YOUR TASK:
Determine the number of lines in these entries that hold the word "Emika". Give the number and nothing more.
==*==
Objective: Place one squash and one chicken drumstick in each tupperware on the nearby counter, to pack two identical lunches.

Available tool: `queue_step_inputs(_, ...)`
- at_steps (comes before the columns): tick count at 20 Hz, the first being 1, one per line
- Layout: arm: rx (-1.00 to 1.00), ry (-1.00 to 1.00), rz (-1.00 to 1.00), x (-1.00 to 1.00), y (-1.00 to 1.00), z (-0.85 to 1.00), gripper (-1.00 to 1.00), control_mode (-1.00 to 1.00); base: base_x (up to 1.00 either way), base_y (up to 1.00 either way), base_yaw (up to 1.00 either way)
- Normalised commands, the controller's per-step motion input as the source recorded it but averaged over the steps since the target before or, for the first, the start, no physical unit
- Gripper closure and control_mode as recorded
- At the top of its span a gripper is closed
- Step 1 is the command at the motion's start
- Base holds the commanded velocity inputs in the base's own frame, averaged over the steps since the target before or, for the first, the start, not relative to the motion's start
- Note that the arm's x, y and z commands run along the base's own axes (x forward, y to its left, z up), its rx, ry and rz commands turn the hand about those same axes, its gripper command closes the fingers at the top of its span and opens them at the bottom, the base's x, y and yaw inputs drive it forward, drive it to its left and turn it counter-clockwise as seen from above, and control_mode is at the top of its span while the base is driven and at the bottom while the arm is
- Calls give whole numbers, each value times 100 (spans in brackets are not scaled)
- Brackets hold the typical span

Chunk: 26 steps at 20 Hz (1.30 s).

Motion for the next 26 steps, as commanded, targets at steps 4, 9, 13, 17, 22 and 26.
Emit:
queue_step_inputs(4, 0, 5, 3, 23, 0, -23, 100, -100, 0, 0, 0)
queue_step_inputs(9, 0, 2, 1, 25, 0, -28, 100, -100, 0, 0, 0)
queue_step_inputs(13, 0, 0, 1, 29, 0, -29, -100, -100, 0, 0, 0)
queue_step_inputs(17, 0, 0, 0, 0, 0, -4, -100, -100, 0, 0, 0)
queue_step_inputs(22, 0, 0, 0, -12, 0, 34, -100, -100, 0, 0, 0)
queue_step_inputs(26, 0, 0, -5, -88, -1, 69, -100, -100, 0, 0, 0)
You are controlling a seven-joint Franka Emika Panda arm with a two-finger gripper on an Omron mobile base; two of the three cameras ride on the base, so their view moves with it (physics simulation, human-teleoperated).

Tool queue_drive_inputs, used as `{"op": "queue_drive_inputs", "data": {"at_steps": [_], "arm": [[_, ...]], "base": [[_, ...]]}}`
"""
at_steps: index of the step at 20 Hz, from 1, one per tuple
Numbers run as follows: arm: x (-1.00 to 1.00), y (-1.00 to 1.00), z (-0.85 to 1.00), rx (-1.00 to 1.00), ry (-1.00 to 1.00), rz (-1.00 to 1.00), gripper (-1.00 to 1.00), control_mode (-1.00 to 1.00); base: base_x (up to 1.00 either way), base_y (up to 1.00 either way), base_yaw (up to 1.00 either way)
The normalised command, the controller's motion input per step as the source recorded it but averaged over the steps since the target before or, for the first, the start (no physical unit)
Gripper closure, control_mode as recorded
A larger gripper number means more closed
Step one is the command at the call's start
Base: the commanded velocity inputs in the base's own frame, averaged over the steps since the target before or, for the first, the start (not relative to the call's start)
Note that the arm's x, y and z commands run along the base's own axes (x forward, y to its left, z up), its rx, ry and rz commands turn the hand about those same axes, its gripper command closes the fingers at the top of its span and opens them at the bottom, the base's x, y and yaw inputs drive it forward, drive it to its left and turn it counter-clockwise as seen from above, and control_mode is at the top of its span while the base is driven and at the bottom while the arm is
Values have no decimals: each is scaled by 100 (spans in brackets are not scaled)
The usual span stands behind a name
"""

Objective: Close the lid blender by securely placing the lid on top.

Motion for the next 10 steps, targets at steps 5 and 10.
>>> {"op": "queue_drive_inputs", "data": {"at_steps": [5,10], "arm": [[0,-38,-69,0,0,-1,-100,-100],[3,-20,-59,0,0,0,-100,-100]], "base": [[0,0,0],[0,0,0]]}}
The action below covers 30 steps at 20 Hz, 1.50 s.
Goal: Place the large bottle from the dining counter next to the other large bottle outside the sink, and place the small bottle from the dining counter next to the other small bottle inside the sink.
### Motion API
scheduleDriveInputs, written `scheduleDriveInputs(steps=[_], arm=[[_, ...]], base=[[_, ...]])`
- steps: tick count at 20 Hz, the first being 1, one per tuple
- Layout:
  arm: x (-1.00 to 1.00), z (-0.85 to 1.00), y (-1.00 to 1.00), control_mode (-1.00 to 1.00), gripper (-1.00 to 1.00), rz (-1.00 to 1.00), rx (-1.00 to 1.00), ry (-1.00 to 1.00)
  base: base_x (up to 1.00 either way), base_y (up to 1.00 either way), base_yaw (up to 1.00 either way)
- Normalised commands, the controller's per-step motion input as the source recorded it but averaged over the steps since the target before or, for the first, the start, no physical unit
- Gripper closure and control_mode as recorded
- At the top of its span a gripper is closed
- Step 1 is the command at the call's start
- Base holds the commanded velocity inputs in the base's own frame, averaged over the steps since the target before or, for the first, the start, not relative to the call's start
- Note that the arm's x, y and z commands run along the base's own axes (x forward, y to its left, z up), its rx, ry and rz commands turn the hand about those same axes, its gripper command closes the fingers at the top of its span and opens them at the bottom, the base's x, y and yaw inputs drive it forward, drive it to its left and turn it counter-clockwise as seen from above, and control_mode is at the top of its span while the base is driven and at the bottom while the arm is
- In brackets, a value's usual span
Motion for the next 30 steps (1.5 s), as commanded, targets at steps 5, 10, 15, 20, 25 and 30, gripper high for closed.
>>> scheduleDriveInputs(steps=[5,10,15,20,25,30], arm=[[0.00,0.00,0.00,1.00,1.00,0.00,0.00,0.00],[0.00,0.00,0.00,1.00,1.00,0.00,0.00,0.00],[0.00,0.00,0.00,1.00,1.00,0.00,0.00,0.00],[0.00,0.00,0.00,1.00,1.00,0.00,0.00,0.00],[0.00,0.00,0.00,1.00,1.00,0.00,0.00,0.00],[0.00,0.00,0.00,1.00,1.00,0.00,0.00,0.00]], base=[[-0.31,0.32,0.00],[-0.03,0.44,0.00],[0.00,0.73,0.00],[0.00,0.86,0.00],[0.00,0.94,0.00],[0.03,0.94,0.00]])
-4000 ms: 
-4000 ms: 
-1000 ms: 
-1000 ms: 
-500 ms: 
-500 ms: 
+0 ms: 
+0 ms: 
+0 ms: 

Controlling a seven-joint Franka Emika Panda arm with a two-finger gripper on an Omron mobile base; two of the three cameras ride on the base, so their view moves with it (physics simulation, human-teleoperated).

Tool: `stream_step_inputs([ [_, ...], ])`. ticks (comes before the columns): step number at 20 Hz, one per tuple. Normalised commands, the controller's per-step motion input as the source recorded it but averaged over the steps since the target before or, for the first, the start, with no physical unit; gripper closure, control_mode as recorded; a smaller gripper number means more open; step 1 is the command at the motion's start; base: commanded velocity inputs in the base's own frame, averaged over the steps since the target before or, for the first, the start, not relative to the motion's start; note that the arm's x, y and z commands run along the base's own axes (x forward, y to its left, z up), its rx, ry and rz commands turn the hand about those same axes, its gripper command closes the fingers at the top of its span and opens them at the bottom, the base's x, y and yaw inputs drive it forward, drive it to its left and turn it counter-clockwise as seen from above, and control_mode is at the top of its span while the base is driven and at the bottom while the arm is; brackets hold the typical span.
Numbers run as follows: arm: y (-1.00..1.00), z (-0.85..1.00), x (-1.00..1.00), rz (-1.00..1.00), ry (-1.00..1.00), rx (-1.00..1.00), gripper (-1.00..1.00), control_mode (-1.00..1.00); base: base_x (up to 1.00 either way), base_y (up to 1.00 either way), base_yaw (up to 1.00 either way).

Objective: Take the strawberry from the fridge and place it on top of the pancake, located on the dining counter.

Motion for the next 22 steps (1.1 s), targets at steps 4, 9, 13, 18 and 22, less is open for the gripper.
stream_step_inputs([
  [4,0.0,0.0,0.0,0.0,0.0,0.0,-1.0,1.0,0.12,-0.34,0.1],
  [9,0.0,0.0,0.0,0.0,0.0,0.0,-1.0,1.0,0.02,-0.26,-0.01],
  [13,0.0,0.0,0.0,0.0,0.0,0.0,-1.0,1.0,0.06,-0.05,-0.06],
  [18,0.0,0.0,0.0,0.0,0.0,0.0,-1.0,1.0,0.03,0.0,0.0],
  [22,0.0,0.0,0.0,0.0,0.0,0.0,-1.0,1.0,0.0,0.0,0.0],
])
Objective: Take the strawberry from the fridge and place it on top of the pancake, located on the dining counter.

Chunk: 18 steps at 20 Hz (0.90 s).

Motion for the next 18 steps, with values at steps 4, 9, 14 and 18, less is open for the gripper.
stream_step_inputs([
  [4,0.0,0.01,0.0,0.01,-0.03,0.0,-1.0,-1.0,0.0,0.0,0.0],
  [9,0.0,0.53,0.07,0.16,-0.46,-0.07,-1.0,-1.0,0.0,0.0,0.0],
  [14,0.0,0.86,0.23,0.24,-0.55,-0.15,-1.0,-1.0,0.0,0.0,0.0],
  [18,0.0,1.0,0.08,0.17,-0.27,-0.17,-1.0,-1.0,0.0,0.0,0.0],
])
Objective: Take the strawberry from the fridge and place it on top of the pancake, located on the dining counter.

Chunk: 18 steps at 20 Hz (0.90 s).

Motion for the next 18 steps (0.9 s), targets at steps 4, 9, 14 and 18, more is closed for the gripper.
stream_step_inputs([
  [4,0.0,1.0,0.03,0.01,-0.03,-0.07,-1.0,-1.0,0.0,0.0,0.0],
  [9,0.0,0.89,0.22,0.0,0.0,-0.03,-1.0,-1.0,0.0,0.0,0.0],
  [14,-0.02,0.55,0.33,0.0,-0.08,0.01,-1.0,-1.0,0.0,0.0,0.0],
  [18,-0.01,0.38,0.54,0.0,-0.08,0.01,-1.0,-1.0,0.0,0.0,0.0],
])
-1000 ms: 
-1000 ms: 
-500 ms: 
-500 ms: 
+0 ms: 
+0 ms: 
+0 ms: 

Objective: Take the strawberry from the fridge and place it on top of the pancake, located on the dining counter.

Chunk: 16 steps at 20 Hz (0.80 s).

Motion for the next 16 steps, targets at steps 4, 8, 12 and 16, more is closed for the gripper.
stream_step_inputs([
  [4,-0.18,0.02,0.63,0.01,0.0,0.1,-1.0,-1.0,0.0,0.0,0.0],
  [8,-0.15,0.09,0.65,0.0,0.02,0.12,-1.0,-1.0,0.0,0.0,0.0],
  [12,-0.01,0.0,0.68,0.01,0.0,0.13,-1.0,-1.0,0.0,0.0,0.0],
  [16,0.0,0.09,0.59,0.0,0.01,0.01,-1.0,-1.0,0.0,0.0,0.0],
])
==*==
RESPONSE:
2